My character Alisoun has its starting point in Chaucer’s Wife of Bath, a mid-14th century tale written in Middle English language and spelling. Chaucer’s considered the founder of English literature and his Southern dialect became the standard of the English language. What interests me particularly about him is the fact that he has such an all-encompassing work, he took on a great number of characters from various social standing, as well as helped himself from all sorts of circulating, ambient texts, he was a keen translator, and had a very flexible and rich language. For me, coming all these hundred years later, to be looking at his character of the Wife of Bath is just a wonderful challenge and pleasure. Not only for the narrative possibilities but especially by way of language use, what Middle English might do for me as a writer today, a non-British, non-English writer at the other end of the English language, just as it is being spun into all sorts of new realities.

Stephen Motika: So in 2006 Chaucer comes and totally overturns, upturns, totally changes your practice. Now, 13 years later, we have this new work which engages historical material in a different way and also demanded you transform a certain way you were working. I’m wondering if you can talk about the sort of intellectual and creative connection coming from this work.
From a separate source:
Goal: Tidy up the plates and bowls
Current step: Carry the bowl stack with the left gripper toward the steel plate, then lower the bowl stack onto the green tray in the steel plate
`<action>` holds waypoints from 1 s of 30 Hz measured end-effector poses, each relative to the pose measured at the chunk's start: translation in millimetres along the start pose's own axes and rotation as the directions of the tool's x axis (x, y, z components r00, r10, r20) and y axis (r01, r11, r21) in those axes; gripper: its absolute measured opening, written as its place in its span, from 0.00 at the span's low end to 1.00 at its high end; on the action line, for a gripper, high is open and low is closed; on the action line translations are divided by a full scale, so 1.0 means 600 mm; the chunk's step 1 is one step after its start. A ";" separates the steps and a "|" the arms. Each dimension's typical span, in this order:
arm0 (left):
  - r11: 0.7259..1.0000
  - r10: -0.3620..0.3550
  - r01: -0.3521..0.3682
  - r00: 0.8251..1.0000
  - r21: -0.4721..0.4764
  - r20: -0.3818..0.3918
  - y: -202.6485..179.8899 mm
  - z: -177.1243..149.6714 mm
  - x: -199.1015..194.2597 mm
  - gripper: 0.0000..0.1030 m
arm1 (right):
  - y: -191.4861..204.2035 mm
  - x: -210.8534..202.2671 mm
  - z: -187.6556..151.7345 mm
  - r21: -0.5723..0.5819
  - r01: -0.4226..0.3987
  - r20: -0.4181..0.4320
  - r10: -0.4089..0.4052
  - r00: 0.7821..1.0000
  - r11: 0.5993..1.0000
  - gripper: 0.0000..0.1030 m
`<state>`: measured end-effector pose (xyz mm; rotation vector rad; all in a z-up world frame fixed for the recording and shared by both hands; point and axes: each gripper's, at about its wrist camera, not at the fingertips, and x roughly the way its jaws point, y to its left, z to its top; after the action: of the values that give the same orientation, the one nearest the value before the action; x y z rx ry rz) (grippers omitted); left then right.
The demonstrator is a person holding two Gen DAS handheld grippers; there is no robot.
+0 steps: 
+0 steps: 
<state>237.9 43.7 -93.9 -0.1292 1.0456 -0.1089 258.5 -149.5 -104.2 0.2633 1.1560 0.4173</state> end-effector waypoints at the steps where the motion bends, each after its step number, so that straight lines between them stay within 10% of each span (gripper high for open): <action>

CB: There was a dual thing that happened. Well, first off I was invited by Charkes Bernstein to develop a piece for David Wallace then president of the Chaucer Congress, in New York. And immediately I found that Chaucer allowed me narrative. I was someone who was not developing explicit narratives. I was working more structurally, conceptually, in other very different ways, and suddenly the idea of telling a story and how I would want to tell that story in a way that made sense to my practice was really appealing and one of the leading motives. And then actually, to look at pre-print culture allowed me to value my performance work in a totally new way. I had already been doing a lot of sound-based performance, a lot of work with musicians, but this gave so much more permission to think about oral forms, the audience, or orality and technology.

And the other thing is the multilingualism. I had a joke about Chaucer, and in fact, it is David Wallace who sort of picked up on this idea that the English of Chaucer was my own perfect English. As a French-Norwegian, based in London, I am Chaucer or rather Cahucer’s language! What I speak or write from all the time is Chaucer’s English, with all its accents, the English of the Normans, and the Nordic roots still in the language. And now all the new mixed Englishes that have grown. That was a fantastic notion and very liberating. It immediately allowed me to centre my identity and writing through a wider question of languages in translation, identities in translation. And now here I am one of the speakers and practitioners of those forms, and for whom the question of the migrancy of English is deeply tied to its transformation into totally new territories and post-imperial realities.

It is so rich, with so many strands that justify, that give me permission, that have become such an important way of being able to think about, not only transhistorically my contemporaneity, but also remembering genealogically some of the deep, deep tracks that are emerging into that contemporaneity. The unknown past of my own identity. In the times we are in—they are depressing and they are dark and we lose systemic or activist ways of thinking about them—that gives me also one way to think about what is happening. To give it a trans-historical dimension. There is something extremely fertile and nearly optimistic about this kind of acknowledgment of the depths of history, the way we occupy some of it can help us make sense differently of what is happening, be less a prisoner of our own times, choose other less visible yet ancient pathways.

SM: Drift is a very multimodal book, in itself and in the making. It’s comprised of seafaring texts from medieval sources, and then your drawings, and your maps and notations, and there’s an essay in there, the “Log.” The different parts of the practice are delineated, so our experience is segmented in a sense. We move to Alisoun where the questions of authorship get very tricky. You’re almost totally subsumed into Alisoun.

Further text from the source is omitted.